Manchin highlighted how credits similar to these have done wonders for the wind and solar industries. Costs for utility-scale solar fell by 85% between 2010 and 2020, while offshore and onshore wind costs have fallen by around 50%, according to the International Renewable Energy Agency.

"In the past 10 years, production tax credits for wind and solar have been $25 [billion] to $30 billion that we've invested; hydrogen has had zero production tax credits," he said. "We have to get off the dime and start doing something. Because if we don't, we're going to be left behind and totally subservient to China. I believe we're totally putting ourselves in one hell of a mess."

But there was no indication of how these tax credits might wind their way through Congress, be it through a revised version of the Build Back Better Act, an individual piece of legislation dedicated solely to hydrogen, or some other means. His office didn't answer questions about his preferred legislative blueprint, although the senator has expressed a willingness to explore climate pieces within the scope of the next reconciliation bill.

Industry pushes for incentives

Since their initial proposal in 2021, the tax credits have been widely lauded as something that could unleash the hydrogen industry in the US. And industry executives testifying before the senate committee were sure to underscore that point.

"I think the private sector is ready, but it can't be done alone," said CEO Michael Graff of Air Liquide, which operates an extensive hydrogen transportation and storage network on the Gulf Coast. "I think there's got to be a clear role and a public-private partnership with the government to have smart climate policy that incentivizes the need to build the infrastructure to make this occur."

"Hydrogen alone will not drive the energy transition, but the energy transition will not happen without hydrogen," Graff said.

Brian Hlavinka, vice president of Williams Energy's subsidiary New Energy Ventures, explained how his company is developing hydrogen projects within its existing natural gas infrastructure through blending methods. Williams Energy, which delivers 30% of the nation's natural gas daily, has been developing these kinds of hydrogen projects across the country, from Wyoming, to Oklahoma, Appalachia, the Pacific Northwest, the Southeast and the Gulf Coast.

Hlavinka said he was pleased to see provisions within the infrastructure bill invest nearly $10 billion for hydrogen research and development, and to support the creation of at least four hydrogen hubs, but he said that more needs to be done.

"We need help," Hlavinka said. "The R&D dollars are a great start. We believe other incentives are needed to really kick-start the development of a clean future, and hydrogen is a very important part of that."

Mixed reactions

Not all have been keen on the design of the incentive program as written. On Feb. 10, nearly 200 environmental groups from across the nation sent a letter to the House and Senate Committee on Appropriations criticizing any incentives that benefit fossil fuel companies, such as those that would be used to develop carbon capture and "blue" hydrogen projects.

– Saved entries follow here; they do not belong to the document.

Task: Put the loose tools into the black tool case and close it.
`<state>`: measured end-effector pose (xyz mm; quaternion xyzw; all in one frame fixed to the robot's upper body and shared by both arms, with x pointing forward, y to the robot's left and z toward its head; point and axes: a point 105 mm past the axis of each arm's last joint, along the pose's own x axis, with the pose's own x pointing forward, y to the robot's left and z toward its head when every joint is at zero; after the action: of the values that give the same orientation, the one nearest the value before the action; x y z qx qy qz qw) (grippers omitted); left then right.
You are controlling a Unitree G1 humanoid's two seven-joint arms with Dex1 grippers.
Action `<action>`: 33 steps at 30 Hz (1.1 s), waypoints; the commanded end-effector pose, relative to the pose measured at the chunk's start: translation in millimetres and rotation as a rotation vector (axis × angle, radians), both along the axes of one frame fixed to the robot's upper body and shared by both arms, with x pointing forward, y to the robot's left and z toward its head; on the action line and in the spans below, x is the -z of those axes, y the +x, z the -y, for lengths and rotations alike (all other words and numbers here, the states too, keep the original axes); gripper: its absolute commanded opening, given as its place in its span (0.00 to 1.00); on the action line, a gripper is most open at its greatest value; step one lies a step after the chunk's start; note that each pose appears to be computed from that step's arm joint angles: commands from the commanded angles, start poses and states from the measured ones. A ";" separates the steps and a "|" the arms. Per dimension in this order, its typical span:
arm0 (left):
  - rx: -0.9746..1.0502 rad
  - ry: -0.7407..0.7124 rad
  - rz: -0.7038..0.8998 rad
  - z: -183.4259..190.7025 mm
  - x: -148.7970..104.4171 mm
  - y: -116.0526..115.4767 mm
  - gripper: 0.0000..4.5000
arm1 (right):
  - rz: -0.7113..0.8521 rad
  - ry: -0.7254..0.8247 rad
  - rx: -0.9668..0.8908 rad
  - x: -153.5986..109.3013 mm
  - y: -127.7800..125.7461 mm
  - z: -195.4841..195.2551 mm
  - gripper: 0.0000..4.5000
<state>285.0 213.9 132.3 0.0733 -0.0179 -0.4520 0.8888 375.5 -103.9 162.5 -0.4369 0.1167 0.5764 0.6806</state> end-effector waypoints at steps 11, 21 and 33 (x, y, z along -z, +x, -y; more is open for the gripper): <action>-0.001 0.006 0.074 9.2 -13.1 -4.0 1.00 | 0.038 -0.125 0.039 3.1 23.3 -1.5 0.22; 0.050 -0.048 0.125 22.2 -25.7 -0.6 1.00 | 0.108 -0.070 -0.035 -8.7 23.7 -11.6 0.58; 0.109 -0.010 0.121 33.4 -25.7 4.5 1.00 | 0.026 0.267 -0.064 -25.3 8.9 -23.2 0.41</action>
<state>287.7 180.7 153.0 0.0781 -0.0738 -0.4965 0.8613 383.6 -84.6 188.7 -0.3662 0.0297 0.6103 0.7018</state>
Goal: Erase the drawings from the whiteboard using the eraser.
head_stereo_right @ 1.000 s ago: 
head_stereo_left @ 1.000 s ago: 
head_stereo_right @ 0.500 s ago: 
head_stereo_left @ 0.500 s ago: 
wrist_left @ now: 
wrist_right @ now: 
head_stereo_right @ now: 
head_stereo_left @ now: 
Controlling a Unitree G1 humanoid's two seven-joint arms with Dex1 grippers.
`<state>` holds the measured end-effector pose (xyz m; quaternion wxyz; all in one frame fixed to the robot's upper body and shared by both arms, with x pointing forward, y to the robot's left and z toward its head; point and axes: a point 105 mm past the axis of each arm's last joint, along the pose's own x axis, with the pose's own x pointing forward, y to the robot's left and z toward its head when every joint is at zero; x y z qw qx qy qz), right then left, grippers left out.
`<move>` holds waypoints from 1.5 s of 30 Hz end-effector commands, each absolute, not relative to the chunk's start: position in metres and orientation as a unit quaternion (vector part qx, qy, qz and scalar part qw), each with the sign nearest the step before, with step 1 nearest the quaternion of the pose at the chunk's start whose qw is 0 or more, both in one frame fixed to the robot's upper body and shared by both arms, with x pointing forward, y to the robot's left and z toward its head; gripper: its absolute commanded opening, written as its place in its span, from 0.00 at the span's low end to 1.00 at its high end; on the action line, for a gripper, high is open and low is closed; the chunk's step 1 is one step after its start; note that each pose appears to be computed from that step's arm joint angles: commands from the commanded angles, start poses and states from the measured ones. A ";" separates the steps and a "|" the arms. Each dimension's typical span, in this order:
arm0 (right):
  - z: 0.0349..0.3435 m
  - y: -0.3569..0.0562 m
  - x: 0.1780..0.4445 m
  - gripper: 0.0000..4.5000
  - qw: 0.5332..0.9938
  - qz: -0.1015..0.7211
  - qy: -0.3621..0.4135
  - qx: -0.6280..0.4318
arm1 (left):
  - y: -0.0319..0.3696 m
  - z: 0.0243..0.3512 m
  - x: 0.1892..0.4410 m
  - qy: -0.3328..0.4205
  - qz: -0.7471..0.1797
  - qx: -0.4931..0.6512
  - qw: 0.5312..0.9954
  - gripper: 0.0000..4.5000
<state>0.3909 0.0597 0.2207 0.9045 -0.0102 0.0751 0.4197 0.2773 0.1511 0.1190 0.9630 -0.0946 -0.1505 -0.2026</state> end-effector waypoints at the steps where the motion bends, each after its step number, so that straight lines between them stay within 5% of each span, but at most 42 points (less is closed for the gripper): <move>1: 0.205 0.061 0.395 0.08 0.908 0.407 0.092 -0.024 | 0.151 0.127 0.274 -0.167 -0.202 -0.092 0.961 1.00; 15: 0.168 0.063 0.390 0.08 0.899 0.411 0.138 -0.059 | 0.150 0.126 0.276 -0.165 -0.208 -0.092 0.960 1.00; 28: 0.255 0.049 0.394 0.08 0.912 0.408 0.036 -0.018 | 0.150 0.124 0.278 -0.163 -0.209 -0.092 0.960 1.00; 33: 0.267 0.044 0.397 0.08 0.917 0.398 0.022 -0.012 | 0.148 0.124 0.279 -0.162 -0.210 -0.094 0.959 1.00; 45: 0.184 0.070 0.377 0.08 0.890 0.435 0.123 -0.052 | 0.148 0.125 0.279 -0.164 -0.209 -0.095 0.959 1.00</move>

While the tax credits would provide $3/kg of hydrogen produced using renewable energy, known as green hydrogen, credits valued between 60 cents/kg and $1.02/kg would also be available for production methods using steam methane reforming – a fossil fuel process – paired with carbon capture technology, known as blue hydrogen.

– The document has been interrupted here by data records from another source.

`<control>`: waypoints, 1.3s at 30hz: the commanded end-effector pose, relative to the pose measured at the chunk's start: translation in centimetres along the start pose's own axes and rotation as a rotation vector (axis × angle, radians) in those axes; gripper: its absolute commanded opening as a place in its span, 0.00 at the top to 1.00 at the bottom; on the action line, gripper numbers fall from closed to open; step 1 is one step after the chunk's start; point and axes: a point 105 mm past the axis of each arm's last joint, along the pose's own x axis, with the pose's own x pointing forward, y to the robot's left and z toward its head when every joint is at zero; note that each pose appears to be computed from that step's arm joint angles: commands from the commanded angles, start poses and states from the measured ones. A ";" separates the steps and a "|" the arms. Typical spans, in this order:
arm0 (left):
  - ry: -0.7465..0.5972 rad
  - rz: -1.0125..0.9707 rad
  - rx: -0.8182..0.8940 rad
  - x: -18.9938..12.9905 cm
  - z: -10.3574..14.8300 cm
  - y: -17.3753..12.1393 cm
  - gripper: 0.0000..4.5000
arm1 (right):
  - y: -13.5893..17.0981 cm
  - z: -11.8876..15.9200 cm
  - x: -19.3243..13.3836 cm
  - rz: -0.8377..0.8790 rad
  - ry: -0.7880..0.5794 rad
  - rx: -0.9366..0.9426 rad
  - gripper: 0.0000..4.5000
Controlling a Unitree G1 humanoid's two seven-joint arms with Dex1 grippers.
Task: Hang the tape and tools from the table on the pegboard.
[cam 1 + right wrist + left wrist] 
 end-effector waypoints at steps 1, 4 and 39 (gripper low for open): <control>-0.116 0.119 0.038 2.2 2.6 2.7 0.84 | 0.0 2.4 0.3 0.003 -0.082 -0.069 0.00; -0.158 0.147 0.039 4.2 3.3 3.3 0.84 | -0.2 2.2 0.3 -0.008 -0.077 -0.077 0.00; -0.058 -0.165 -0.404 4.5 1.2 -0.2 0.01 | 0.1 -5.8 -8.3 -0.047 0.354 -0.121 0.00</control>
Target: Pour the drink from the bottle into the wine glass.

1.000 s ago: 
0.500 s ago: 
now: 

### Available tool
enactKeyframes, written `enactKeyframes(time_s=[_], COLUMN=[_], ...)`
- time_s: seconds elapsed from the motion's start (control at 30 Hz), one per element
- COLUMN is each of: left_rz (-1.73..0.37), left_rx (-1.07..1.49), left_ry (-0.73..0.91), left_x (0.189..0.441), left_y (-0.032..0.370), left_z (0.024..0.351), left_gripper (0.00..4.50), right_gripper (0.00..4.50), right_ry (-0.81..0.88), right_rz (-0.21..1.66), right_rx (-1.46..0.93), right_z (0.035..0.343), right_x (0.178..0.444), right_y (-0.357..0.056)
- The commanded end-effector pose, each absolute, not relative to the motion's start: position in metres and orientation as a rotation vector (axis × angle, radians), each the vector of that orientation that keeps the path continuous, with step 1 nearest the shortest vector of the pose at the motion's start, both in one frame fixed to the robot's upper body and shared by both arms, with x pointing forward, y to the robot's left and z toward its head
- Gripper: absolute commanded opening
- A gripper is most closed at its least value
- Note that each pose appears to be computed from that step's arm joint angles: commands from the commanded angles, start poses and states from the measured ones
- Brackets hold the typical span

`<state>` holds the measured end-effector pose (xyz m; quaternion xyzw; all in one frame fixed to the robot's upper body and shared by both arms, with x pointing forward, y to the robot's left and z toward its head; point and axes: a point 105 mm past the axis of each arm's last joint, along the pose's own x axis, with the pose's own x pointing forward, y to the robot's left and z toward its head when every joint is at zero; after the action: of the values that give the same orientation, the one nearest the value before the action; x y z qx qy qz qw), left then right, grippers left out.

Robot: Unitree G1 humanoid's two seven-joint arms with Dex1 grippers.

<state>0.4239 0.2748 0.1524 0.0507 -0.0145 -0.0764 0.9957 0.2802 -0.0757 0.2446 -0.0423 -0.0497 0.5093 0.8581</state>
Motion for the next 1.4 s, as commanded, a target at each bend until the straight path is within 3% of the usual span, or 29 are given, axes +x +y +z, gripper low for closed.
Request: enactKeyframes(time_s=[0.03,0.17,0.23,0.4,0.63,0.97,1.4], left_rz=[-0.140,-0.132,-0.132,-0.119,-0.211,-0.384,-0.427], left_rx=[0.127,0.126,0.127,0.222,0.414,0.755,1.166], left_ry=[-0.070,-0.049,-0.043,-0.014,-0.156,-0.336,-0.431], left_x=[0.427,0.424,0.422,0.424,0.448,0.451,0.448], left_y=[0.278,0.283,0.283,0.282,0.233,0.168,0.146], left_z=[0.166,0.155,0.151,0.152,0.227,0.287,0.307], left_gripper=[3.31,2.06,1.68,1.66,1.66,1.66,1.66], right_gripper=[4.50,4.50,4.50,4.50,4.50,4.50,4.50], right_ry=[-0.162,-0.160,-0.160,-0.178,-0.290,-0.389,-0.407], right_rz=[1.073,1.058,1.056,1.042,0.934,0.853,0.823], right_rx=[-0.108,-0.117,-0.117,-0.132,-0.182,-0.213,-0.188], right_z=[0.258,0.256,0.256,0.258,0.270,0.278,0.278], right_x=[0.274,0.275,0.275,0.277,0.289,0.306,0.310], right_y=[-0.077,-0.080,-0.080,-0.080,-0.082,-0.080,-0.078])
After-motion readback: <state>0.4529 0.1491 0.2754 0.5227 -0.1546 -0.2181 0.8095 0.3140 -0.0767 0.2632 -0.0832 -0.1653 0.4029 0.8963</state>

On Feb. 8, the Institute for Energy Economics and Financial Analysis released a study discouraging any public investment in carbon capture technologies and described blue hydrogen as a method that "stands on flimsy economic and environmental footing."

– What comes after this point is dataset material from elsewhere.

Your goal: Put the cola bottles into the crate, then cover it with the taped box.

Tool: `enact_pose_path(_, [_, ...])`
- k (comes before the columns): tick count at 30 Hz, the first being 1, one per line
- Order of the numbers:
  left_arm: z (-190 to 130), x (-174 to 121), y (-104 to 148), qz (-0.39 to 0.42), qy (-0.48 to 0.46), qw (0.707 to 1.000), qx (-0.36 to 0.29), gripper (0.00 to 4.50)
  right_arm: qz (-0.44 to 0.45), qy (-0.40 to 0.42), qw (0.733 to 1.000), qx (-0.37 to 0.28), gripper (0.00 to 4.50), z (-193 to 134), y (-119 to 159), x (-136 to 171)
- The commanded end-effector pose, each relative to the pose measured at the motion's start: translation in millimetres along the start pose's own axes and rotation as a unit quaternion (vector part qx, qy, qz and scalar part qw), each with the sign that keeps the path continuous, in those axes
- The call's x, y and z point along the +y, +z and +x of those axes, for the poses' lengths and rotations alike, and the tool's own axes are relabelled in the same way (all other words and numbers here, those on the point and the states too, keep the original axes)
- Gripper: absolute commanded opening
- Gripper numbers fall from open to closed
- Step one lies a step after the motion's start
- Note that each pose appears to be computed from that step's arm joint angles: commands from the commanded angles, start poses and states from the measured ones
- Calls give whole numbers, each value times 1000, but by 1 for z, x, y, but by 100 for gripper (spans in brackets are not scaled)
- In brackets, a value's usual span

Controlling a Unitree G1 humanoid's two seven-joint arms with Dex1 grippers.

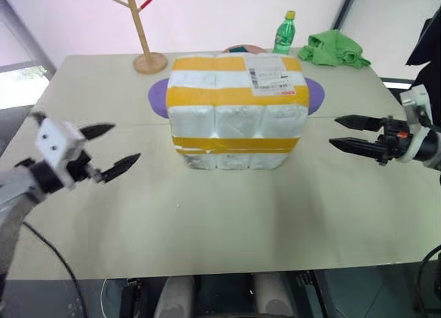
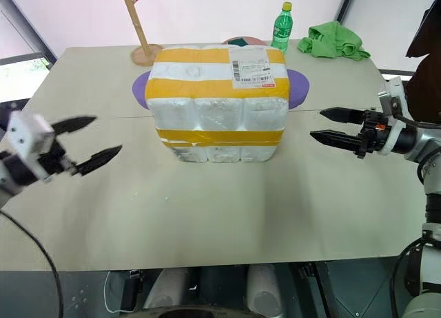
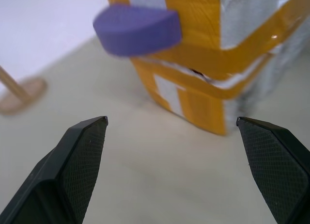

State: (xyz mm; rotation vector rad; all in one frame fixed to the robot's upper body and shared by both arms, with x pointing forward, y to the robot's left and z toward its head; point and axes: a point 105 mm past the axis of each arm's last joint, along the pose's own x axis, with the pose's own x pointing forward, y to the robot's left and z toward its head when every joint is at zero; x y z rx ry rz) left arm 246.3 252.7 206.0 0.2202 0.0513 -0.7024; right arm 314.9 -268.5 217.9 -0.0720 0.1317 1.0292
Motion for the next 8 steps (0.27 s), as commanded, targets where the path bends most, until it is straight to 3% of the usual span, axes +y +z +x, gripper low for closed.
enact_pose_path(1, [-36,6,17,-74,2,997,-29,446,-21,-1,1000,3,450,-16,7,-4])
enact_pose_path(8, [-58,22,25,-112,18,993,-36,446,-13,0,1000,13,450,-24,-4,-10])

Meanwhile, companies up and down the hydrogen value chain felt encouraged by the Feb. 10 hearing, according to the trade group Hydrogen Forward.

"Today's hearing demonstrated that there is broad, bipartisan support for the development of hydrogen as a low- to no-carbon resource capable of powering the U.S. economy and achieving climate goals," a Hydrogen Forward spokesperson said. "While Congress's support for hydrogen hubs was a critical first step, we know that additional policy support will be necessary to ensure hydrogen can deliver on its full economic and climate promise."